From Robert Mills
Philadelphia March 5th. 1814
The situation of Surveyor of the Public buildings of the USts. at Washington, being vacated by the resignation of Mr. Latrobe, I would take the liberty to solicit your favor to my application for this office. Having the honor of being the first American that has passed through a course of Architectural studies in his own country, I feel desirous to contribute what talents I possess to my country’s service.
The advantages I have had in being under the tuition of a man so eminent for talents and good taste, as Mr. Latrobe; and the subsequent experience in the practice of my profession, which has fallen to my lot, induce me to indulge the hope, that I may not be found unworthy of your good opinion.
I shall not take up your time Sir, in detailing to you the many buildings public and private that have been erected in this City, at Richmond, and elsewhere under my direction (as evidences of my capacity,) but would take the liberty of referring you to the recommendation which my good friends Mr.

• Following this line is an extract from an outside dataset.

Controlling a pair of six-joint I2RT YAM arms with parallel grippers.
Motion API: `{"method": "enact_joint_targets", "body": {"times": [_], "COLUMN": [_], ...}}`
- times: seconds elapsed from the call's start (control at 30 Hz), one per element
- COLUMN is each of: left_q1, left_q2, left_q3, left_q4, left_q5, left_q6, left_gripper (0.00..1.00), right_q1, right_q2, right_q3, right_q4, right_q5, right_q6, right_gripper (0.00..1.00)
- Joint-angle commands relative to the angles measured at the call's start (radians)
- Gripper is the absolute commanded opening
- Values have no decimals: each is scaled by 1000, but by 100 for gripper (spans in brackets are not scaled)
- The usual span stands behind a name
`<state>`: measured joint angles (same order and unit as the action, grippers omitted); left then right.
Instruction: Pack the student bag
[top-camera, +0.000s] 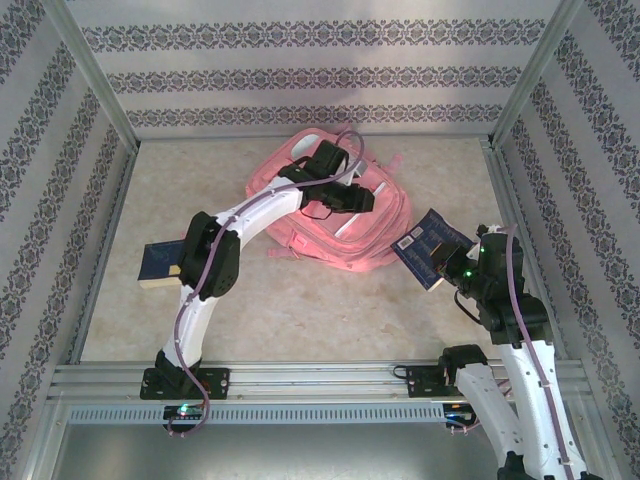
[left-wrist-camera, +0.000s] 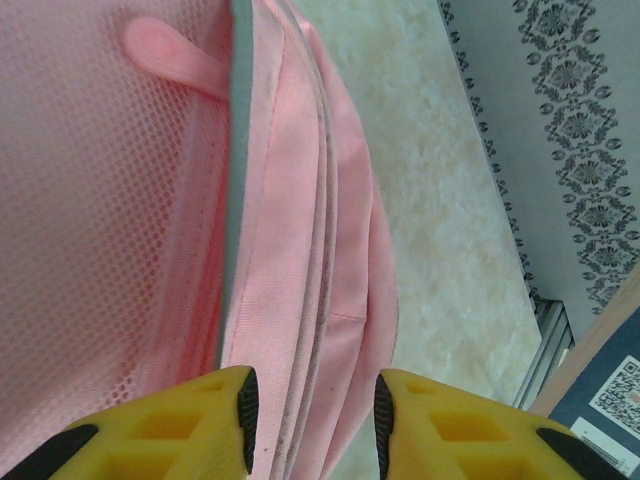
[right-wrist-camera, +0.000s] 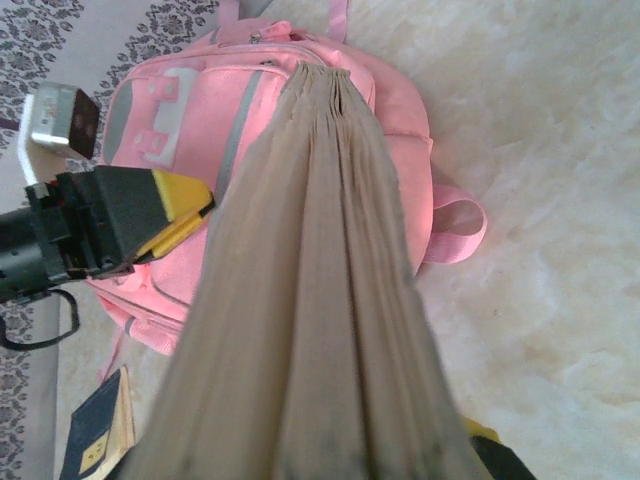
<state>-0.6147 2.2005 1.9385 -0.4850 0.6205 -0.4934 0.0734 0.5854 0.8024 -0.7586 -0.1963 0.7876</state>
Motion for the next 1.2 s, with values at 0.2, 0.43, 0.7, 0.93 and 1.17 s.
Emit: {"method": "enact_joint_targets", "body": {"times": [0.2, 0.43, 0.7, 0.93, 1.17], "left_q1": [-19, -12, 10, 10, 4], "left_q2": [16, -7, -4, 39, 50], "left_q3": [43, 79, 99, 87, 54], "left_q4": [-49, -68, -87, -85, -55], "left_q5": [-87, -121, -157, -130, -94], "left_q6": [72, 89, 102, 90, 64], "left_gripper": [38, 41, 43, 44, 44], "right_q1": [-14, -17, -17, -19, -24], "right_q2": [-15, -25, -33, -35, -41], "right_q3": [-20, -38, -51, -56, -71], "right_q4": [59, 63, 67, 73, 86], "right_q5": [-54, -68, -81, -88, -100], "right_q6": [22, 31, 38, 42, 53], "right_gripper": [0, 0, 0, 0, 0]}}
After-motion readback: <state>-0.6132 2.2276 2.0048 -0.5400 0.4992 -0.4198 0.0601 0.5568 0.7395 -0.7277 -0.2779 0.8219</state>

Jefferson, General Smith (my father in law) and other gentlemen have honored me with, trusting that these will suffice to commend me to your confidence.1
My object in now soliciting this situation arises from a wish, that should I have the honor of your approbation I may turn my attention in time, to the examination of the subject of the best mode of finishing the Capitol at Washington, so as to combine utility with ornament; that when Congress shall think it expedient to make appropriations, I may be prepared to exhibit to you, other objects that may be embraced, within the same scope of expense, independent of the mere Architectural character of the building.

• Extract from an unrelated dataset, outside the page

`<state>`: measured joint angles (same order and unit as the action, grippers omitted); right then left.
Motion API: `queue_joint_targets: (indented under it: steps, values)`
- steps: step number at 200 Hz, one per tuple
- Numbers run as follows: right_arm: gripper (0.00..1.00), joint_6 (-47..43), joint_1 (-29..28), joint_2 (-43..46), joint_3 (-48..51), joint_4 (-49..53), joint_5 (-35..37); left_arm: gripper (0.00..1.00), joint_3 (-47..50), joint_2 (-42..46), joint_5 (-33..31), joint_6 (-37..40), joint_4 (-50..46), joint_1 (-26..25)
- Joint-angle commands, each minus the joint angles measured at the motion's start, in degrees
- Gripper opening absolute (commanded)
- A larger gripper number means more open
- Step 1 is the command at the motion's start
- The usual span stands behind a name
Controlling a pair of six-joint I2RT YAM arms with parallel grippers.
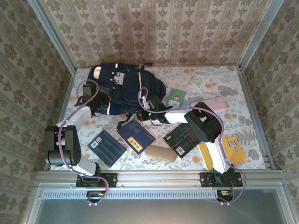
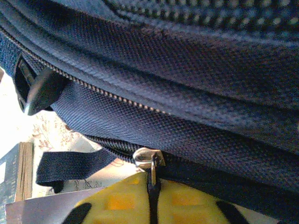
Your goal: Pack the student bag
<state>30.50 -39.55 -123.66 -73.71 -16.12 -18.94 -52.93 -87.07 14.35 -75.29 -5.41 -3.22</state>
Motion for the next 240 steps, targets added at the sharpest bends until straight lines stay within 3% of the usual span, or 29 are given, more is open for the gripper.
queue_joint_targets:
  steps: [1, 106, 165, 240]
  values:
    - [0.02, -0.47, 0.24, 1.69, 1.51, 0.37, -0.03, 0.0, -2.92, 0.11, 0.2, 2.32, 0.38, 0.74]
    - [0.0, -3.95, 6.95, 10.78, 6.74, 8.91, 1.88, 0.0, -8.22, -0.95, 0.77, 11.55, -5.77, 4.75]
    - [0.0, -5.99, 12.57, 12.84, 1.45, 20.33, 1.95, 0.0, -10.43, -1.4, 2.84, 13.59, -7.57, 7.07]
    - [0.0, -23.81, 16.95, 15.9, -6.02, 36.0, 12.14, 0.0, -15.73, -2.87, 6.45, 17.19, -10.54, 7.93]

Excuse Sir this interruption and permit me to salute you with sentiments of the highest respect.
RC (DLC). Docketed by JM.
1. See Thomas Jefferson to JM, 17 Feb. 1814, and John Brockenbrough to JM, 28 Feb. 1814. No letter recommending Mills to JM from Mills’s father-in-law, John Smith, has been found. Smith (1750–1836) moved in 1773 to the vicinity of Winchester, Virginia, where he built an estate called Hackwood Park. He served in the Revolutionary War and attained the rank of major general in the Virginia militia, represented the Winchester district in Congress, 1801–15, and was a member of the Virginia House of Delegates in the 1820s. His daughter Eliza married Mills in 1808 (Louise Pecquet du Bellet, Some Prominent Virginia Families [1907; reprint, 4 vols. in 2; Baltimore, 1976], 4:94–99; Liscombe, Altogether American, 25, 35).